The trip to Cuba, on the other hand, is being done solely as a church-to-church educational visit. Unfortunately, the advertising of this trip glossed over the main and substantial religious dimension.The program will involve daily visitations and discussions with persons from the Cuban religious communities of faith (Orthodox, Catholic and Protestant), though we will especially focus on the life and development of the Orthodox community, which is now growing. While the trip is not providing a concrete form of ministry (like building a church), as our usual mission trips, it will provide a people-to-people connection and bring encouragement to the Cubans who are struggling to develop and grow in their Orthodox faith.
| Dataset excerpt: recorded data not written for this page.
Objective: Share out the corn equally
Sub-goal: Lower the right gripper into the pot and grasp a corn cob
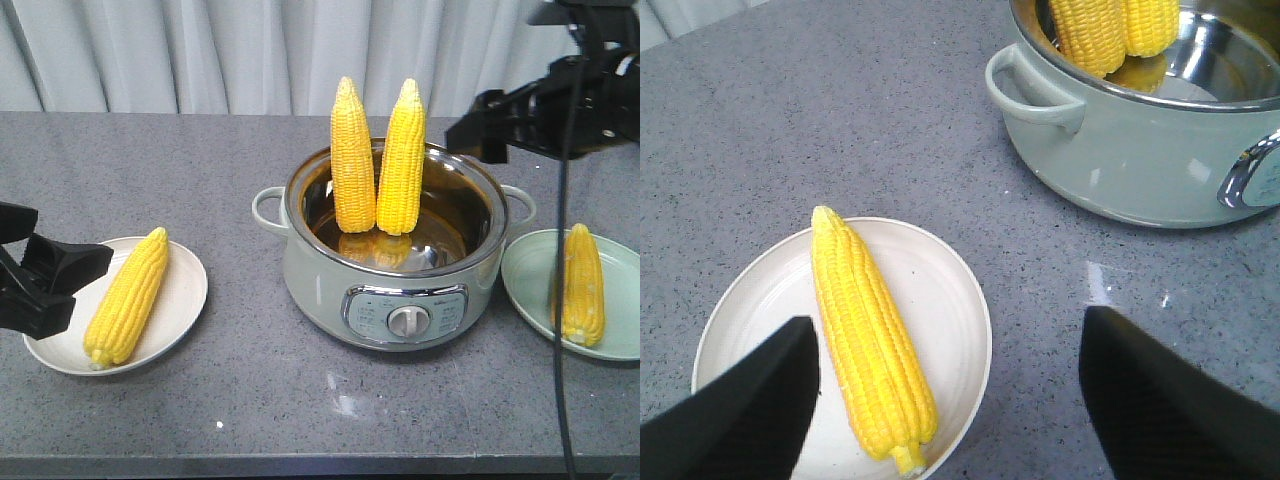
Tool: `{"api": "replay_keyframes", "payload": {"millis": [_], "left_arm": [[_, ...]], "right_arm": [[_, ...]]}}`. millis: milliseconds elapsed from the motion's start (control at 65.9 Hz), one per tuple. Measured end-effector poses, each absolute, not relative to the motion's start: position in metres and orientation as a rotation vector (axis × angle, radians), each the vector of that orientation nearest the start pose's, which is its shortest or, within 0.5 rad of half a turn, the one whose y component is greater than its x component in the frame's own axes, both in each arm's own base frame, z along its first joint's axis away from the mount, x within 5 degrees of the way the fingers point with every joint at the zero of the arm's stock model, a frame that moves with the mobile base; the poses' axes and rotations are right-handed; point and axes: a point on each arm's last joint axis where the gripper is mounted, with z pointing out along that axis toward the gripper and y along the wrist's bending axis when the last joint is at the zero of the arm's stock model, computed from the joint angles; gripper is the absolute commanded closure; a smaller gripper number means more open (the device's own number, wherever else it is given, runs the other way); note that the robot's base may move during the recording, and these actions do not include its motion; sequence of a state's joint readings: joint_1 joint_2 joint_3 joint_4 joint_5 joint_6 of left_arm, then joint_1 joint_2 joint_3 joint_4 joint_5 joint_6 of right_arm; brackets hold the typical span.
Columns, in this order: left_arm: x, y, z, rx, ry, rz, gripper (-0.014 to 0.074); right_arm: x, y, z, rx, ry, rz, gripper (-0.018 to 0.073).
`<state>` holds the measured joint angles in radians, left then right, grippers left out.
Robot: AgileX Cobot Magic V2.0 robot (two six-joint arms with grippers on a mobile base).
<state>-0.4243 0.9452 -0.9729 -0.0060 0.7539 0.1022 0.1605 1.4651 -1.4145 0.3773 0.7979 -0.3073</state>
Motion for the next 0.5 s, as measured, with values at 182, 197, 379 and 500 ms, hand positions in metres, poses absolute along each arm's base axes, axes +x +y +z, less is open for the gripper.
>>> {"api": "replay_keyframes", "payload": {"millis": [182, 197, 379, 500], "left_arm": [[0.169, -0.077, 0.371, 0.574, 2.14, -0.186, 0.0083], [0.169, -0.077, 0.371, 0.574, 2.14, -0.186, 0.0083], [0.169, -0.077, 0.371, 0.574, 2.14, -0.186, 0.0083], [0.169, -0.077, 0.371, 0.574, 2.14, -0.186, 0.0083]], "right_arm": [[0.362, 0.087, 0.365, -0.394, 2.284, 0.426, -0.0021], [0.365, 0.088, 0.363, -0.396, 2.285, 0.428, -0.0021], [0.402, 0.095, 0.348, -0.395, 2.294, 0.439, -0.0021], [0.422, 0.097, 0.337, -0.385, 2.288, 0.433, -0.0021]]}}
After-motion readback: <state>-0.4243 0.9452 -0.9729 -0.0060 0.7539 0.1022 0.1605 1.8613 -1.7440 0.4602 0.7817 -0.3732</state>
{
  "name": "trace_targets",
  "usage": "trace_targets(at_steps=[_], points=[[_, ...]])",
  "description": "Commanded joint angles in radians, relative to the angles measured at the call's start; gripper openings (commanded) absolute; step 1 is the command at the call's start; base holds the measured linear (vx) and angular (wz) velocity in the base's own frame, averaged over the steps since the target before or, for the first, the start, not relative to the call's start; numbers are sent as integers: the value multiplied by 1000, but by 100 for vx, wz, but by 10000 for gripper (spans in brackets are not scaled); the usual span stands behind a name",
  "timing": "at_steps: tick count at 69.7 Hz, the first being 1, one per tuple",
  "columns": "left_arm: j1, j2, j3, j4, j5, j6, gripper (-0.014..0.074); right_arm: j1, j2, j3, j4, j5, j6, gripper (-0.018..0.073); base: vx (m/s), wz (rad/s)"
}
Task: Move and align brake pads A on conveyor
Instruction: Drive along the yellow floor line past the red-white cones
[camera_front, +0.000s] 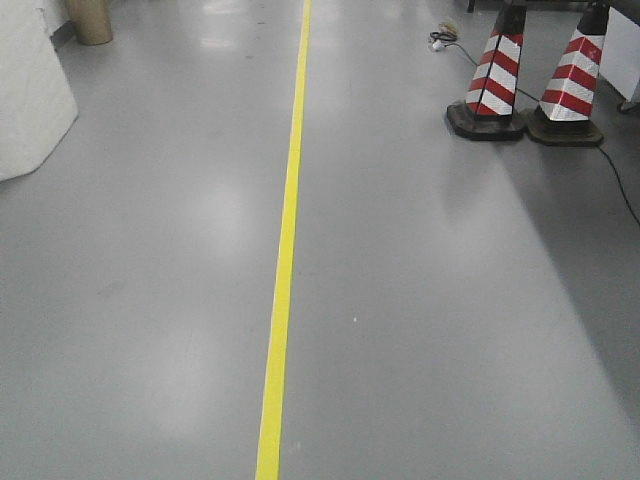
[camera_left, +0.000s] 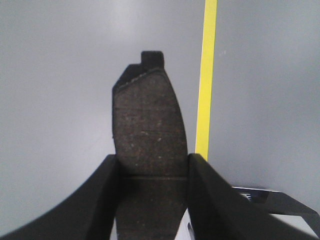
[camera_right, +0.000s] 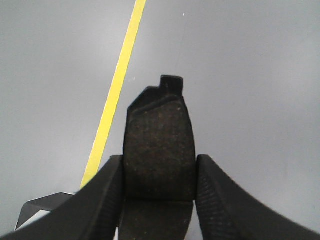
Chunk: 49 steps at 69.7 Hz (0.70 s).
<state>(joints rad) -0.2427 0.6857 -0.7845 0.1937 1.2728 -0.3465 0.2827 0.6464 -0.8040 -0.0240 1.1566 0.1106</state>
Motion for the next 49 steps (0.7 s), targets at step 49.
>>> trace_targets(at_steps=[49], points=[[2, 4, -28, 13, -25, -2, -6, -2, -2, -27, -9, -61, -8, -8, 78, -3]])
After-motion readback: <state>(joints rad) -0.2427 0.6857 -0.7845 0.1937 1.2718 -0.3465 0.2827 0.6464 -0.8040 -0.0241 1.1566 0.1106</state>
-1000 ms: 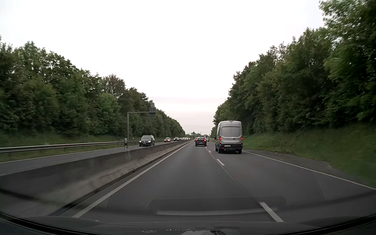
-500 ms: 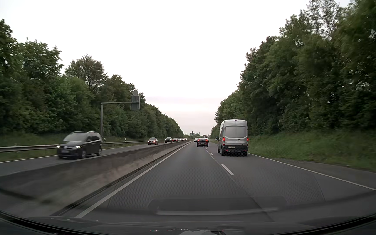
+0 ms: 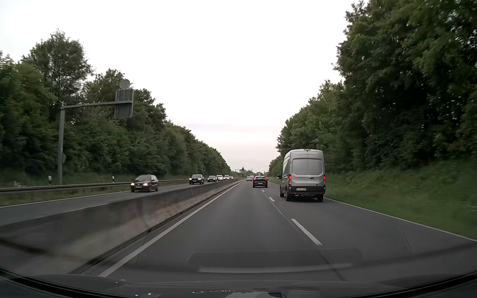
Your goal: Follow the waypoints while adhering to traffic rules and regulations
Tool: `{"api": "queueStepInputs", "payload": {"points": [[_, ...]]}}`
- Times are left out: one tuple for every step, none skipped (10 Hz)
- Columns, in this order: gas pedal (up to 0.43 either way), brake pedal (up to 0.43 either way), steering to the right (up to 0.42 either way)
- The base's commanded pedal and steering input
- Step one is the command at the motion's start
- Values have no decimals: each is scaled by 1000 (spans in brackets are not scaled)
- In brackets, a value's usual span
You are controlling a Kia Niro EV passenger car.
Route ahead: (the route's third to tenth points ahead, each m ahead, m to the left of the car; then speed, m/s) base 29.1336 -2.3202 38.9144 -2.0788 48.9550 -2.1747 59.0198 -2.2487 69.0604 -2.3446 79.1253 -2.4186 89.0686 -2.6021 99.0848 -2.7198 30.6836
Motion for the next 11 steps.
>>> {"api": "queueStepInputs", "payload": {"points": [[398,0,1],[398,0,1],[398,0,1],[398,0,1],[378,0,1],[370,0,1],[339,0,1],[260,0,1],[189,0,2],[47,0,2],[0,0,2]]}}
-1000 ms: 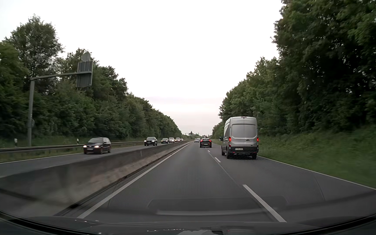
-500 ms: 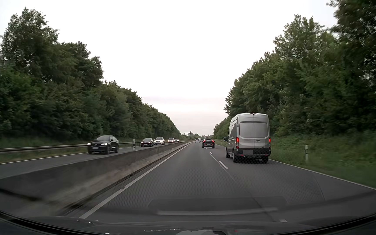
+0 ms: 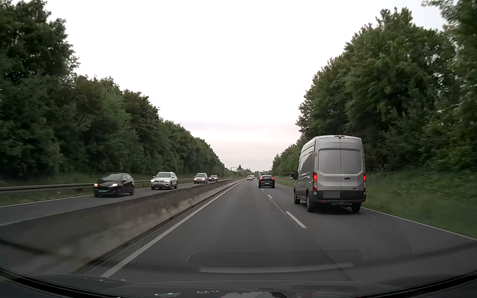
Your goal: Follow the waypoints while adhering to traffic rules and regulations
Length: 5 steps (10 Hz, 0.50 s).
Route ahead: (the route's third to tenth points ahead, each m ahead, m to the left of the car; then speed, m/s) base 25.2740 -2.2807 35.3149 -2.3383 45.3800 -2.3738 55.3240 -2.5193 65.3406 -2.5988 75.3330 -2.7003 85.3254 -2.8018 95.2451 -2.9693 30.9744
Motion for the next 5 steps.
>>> {"api": "queueStepInputs", "payload": {"points": [[0,0,2],[0,0,2],[0,0,2],[0,0,2],[0,0,1]]}}
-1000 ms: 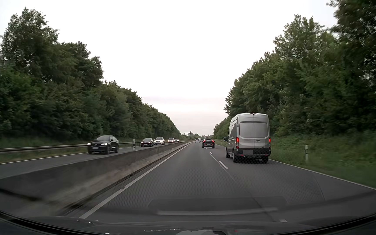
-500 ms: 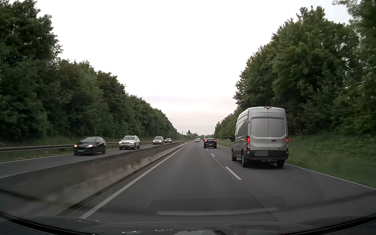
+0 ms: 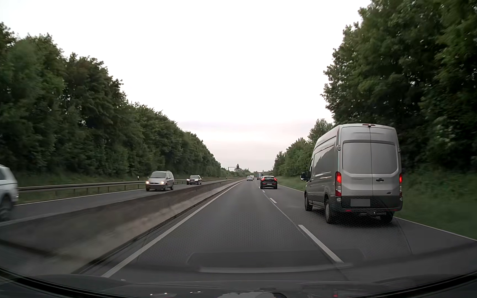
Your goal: Follow the waypoints while adhering to traffic rules and regulations
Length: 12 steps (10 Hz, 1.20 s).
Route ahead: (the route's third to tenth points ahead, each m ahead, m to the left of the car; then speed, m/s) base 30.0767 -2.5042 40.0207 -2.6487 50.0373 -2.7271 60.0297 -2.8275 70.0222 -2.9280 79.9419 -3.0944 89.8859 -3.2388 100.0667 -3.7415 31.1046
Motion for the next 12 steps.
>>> {"api": "queueStepInputs", "payload": {"points": [[0,0,0],[0,0,0],[0,0,0],[0,0,0],[0,0,0],[0,0,0],[0,6,0],[0,73,0],[0,140,0],[0,159,0],[0,195,1],[0,189,2]]}}
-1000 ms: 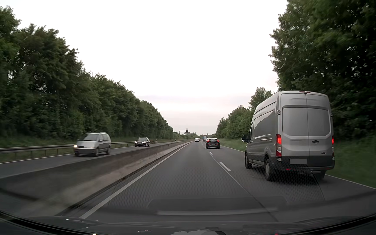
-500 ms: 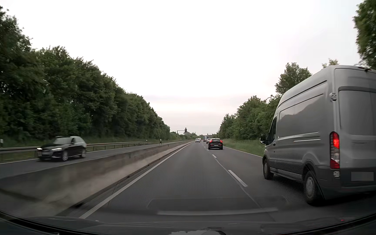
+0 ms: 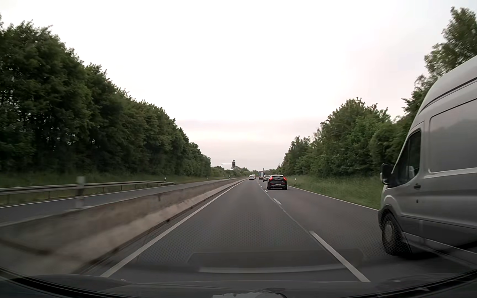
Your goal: Follow the waypoints while adhering to traffic rules and regulations
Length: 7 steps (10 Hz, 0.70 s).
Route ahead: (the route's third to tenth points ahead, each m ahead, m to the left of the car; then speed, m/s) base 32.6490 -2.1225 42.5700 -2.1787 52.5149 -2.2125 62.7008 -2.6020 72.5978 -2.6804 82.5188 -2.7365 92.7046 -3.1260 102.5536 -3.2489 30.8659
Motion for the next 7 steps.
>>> {"api": "queueStepInputs", "payload": {"points": [[0,146,3],[0,122,3],[0,122,3],[0,104,3],[0,67,3],[0,61,3],[0,55,3]]}}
It will equally strengthen and nurture those from here who will now be exposed to some of what you referred to in your email and to understand this personally, rather than simply through media in addition to providing exposure to Orthodox mission work around the world.
 
 
I do pray you can see through to these positive dimensions of this trip, and hope you would concur with us that the value of interaction with the people in the churches of Cuba and the feeling of solidarity and Christian brotherhood this creates far outweighs any negative results.
 
Yours in Christ,
 
Fr. Martin Ritsi
The church site gives info@ocmctocuba.com as the address for information about the trip.
 
I'm writing Father Ritsi with this question - How does staying in a five-star hotel, eating five-star hotel food, and visiting Cuban flea markets for tourists "provide a people-to-people connection and bring encouragement to the Cubans who are struggling... ?"
 
It would seem to me that staying in a five star hotel, eating five star hotel food, and hobnobbing with the Cuban handlers, fidel's supporters, and maybe a few "approved" church members adds cash to fidel's pocket, encouragement to the folks who support the regime, and gives only discouragement to the starving millions on the island. Will you have the courage to walk out onto the streets of Havana without your security detail, and minister to the spiritual needs of the ordinary Cubans? I'm awaiting an answer.